Task details: Of all the lines below, output only those starting at the one with "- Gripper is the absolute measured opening" and ending at the one with "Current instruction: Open", both ends included, exactly as written.

-- -- --

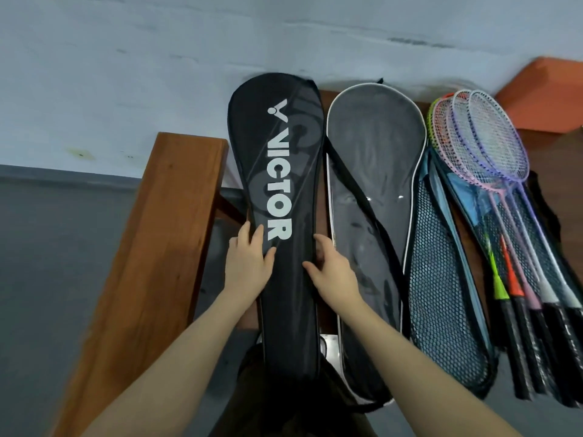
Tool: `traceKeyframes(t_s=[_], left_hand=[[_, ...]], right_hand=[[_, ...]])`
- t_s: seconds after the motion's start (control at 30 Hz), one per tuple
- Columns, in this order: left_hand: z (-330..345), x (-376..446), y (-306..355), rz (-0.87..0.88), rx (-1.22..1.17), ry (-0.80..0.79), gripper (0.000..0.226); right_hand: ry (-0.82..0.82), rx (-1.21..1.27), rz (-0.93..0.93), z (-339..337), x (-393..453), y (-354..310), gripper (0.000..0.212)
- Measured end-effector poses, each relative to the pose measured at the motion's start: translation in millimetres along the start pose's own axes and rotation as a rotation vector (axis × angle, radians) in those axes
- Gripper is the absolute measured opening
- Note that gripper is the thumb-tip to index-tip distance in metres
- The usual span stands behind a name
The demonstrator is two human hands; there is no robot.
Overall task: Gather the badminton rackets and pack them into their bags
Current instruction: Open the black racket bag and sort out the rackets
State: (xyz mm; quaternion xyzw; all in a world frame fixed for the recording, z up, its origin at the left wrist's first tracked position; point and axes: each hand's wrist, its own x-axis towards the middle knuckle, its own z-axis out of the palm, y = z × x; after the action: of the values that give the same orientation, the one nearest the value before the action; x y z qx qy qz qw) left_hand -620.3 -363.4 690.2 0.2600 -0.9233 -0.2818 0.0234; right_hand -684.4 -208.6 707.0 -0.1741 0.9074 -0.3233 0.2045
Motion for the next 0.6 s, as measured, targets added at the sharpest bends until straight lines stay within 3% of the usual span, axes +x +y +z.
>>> traceKeyframes(t_s=[0.1, 0.2, 0.27, 0.37, 0.47, 0.6], left_hand=[[-0.4, -6.0, 7.4, 0.028, 0.154, 0.006, 0.05], [5.6, -12.0, 24.9, 0.126, 0.156, -0.022, 0.05], [14.7, -16.8, 41.2, 0.184, 0.134, -0.081, 0.053], [28.7, -19.4, 59.9, 0.141, 0.18, -0.159, 0.061], [37.9, -19.6, 67.0, 0.097, 0.249, -0.149, 0.062], [40.2, -17.7, 66.7, 0.05, 0.159, -0.111, 0.058]], right_hand=[[0.035, -0.059, -0.048, -8.5, 1.5, 8.8, 0.044], [0.183, -0.134, -0.089, -26.3, 0.9, 28.0, 0.036], [0.297, -0.183, -0.061, -40.3, -3.4, 48.0, 0.035], [0.386, -0.284, 0.061, -60.6, -10.0, 76.2, 0.041], [0.307, -0.293, 0.157, -72.3, -12.4, 92.9, 0.044], [0.205, -0.199, 0.126, -76.8, -11.2, 94.1, 0.034]])
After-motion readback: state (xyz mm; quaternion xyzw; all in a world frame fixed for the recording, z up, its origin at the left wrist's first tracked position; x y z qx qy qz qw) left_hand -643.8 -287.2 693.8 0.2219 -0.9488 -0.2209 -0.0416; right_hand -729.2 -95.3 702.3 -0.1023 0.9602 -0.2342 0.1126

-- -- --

Answer box:
- Gripper is the absolute measured opening
- Note that gripper is the thumb-tip to index-tip distance in metres
- The usual span stands behind a name
The demonstrator is two human hands; there is no robot.
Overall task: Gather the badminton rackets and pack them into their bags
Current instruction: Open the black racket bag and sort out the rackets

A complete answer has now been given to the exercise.